In a previous post, I wrote about using regression to infer the order of a process, which was motivated by trying to find an approach to solving Pitfall.

The idea was that the same approach could be used to not only find the order of a process, but also the causal structure, as would be described in a temporal Bayesian network.

But, after thinking about it, it seems like there are more principled ways of doing the same thing, especially because everything in Pitfall is integer (not real) valued, and deterministic given the right model. In line with my attempts to sneak information theory into model building, it seemed like we could use entropy to decide whether or not to include a variable in the prediction of a target value.

In a gross simplification, I considered a simulation of the crocodile where the data is just a list of {0,1}*, where 0 indicates a closed mouth and 1 an open mouth. Assume that the sequence actually looks like {0^k, 1^k}*. In this case, we know from inspection that k is the order, but how can entropy help us?

Consider the case where k = 5, so our sequnce looks like: [0,0,0,0,0,1,1,1,1,1,0,…]

If we are given no data, and need to predict the next state, basically we’re hosed. We know from the data (imagine its a very long sequence, or that the length is some multiple of 10) that there is an equal probability of the next state being a 0 or 1. In this case, as with an even coin, the entropy of prediction is = 1.

Now consider being given data which is the state at the present. Consider the case it is 0. If we are looking at one of the “first” 4 zeros in the sequence above, the next value will be 0. If we are looking at the “fifth” zero in the sequence, then the next value will be 1. In the case where the data is split (4/5), (1/5), the entropy is approximately 0.722.

You can imagine that as more history of the trajectory is given, the entropy will decrease further until it is 0.

I wrote up a quick experiment of the above scenario, and this is what the result looks like:

Order: 0 Entropy: 1.0 Order: 1 Entropy: 0.721928094887 Order: 2 Entropy: 0.649022499567 Order: 3 Entropy: 0.550977500433 Order: 4 Entropy: 0.4 Order: 5 Entropy: 0.0 Order: 6 Entropy: 0.0

Just as you would expect. I think using information gain instead of the direct entropy will give you basically the same result (just with differences instead).

Similarly, consider another gross simplification of the vine swinging. Think of this as a process that ranges back and forth between some minimum and maximum values. In this case, it modeled it as a process that looks like: [0,1,2,3,4,3,2,1,0,…]

In this case, we know its a 2-order Markov process because if we know only the current value, we don’t know if it is increasing or decreasing, but with 2 steps of history we know both. Running the same experiment on this process yields:

Order: 0 Entropy: 2.25 Order: 1 Entropy: 0.75 Order: 2 Entropy: 0.0 Order: 3 Entropy: 0.0

Note that the entropy in a discrete case is bounded by log_2(#possible values). In this case, log_2(5) = 2.32. The 2.25 is slightly lower because 0 and 4 occur less often than 1,2,3, so it is almost, but not quite uniform.

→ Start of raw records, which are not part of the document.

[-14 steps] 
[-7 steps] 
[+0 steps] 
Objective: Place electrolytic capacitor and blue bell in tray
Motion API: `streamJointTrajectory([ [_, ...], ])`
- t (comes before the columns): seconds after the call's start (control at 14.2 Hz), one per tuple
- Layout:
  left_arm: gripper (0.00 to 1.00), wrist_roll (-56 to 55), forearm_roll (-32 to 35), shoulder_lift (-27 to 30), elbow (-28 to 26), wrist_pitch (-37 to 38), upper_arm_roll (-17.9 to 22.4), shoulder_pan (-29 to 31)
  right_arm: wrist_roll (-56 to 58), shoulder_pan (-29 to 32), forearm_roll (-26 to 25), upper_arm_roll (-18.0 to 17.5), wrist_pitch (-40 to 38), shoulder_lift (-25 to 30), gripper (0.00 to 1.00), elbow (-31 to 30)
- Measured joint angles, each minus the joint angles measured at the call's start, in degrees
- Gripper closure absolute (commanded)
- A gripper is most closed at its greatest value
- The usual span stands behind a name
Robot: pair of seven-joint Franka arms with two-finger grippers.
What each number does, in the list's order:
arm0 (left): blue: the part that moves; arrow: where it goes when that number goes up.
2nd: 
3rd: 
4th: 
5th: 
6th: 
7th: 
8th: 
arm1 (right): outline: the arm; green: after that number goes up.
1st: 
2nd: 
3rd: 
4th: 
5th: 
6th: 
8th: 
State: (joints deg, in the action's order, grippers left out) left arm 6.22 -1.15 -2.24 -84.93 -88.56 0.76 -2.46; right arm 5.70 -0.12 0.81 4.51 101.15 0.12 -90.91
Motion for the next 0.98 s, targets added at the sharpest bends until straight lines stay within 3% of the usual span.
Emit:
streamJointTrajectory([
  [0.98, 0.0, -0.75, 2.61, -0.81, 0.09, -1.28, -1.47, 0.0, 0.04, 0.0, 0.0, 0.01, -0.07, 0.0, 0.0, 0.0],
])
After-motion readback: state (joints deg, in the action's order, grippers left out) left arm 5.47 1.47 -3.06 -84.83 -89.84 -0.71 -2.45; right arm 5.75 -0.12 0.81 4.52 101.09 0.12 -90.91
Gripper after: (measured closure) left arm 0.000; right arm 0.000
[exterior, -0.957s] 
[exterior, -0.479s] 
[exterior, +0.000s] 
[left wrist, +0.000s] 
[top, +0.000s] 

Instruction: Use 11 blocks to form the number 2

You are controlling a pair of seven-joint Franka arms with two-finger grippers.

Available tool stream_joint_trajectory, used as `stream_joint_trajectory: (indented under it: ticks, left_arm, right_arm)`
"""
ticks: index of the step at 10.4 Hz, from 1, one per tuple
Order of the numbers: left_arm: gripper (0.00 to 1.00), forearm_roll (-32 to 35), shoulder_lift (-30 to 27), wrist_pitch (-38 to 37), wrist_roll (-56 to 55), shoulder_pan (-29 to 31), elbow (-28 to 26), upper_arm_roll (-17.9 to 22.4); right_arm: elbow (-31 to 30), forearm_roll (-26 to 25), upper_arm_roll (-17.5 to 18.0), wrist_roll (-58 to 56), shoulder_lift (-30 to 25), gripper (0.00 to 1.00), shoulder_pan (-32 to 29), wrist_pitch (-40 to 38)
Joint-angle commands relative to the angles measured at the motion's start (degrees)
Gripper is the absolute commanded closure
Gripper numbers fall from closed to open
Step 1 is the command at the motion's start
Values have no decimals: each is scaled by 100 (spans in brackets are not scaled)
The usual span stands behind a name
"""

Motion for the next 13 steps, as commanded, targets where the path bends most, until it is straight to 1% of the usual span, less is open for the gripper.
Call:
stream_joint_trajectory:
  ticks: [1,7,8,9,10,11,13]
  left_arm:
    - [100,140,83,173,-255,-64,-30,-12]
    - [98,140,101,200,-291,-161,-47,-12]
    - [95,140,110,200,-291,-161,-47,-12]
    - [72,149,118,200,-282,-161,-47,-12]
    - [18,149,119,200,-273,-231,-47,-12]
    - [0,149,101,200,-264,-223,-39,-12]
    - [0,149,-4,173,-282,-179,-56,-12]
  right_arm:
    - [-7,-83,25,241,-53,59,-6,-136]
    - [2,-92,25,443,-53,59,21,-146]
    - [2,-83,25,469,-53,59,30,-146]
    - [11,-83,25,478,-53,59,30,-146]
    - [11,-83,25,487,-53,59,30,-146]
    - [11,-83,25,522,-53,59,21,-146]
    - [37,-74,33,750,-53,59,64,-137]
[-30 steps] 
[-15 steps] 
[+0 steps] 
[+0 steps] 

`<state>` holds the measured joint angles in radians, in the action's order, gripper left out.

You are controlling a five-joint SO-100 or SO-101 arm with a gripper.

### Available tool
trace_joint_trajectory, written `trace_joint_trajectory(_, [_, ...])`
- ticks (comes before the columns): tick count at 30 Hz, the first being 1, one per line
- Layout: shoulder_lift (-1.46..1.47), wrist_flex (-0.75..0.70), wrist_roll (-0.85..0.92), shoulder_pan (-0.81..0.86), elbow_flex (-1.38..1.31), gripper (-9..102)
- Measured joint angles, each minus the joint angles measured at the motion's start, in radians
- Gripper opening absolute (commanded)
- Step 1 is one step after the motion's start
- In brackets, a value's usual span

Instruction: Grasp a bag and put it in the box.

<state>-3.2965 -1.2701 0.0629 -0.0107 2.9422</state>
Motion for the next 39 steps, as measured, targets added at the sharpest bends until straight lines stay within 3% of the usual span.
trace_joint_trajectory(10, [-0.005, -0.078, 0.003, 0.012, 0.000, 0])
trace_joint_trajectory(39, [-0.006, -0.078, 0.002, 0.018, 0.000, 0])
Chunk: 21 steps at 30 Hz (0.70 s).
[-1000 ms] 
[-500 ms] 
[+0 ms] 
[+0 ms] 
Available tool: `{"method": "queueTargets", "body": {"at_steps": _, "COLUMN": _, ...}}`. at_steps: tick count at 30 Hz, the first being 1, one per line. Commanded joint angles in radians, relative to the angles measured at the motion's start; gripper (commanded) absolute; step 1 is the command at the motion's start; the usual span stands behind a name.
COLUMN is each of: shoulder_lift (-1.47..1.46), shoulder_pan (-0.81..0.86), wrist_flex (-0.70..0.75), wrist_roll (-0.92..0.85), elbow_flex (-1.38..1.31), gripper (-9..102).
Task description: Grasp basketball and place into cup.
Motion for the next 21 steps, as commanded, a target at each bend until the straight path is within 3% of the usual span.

I think thats pretty cool, because it gives some more justification to basically the same thing I was doing earlier in a very ad-hoc manner. Also, this is computationally cheaper than doing most forms of regression. Of course, this can be used in an OO manner by attempting to measure the entropy not only by the order of the object itself, but also by the including the state of other objects.

nice. can you clarify the advantages of entropy over a simpler auto-correlation?

Well, from what I understand, correlation isn’t a great thing to test since it only measures the degree that two variables are linearly related, which means that it is possible for two variables to have very strong functional relationships, but in many cases the measure of correlation will still be low, or even 0.

For example, x and sin(x) would have 0 correlation, even if there is a very strong dependence between the two variables. That isn’t very good. Right?

Sorry, “autocorrelation” means identifying repeating patterns by correlating the pattern with shifted versions of itself.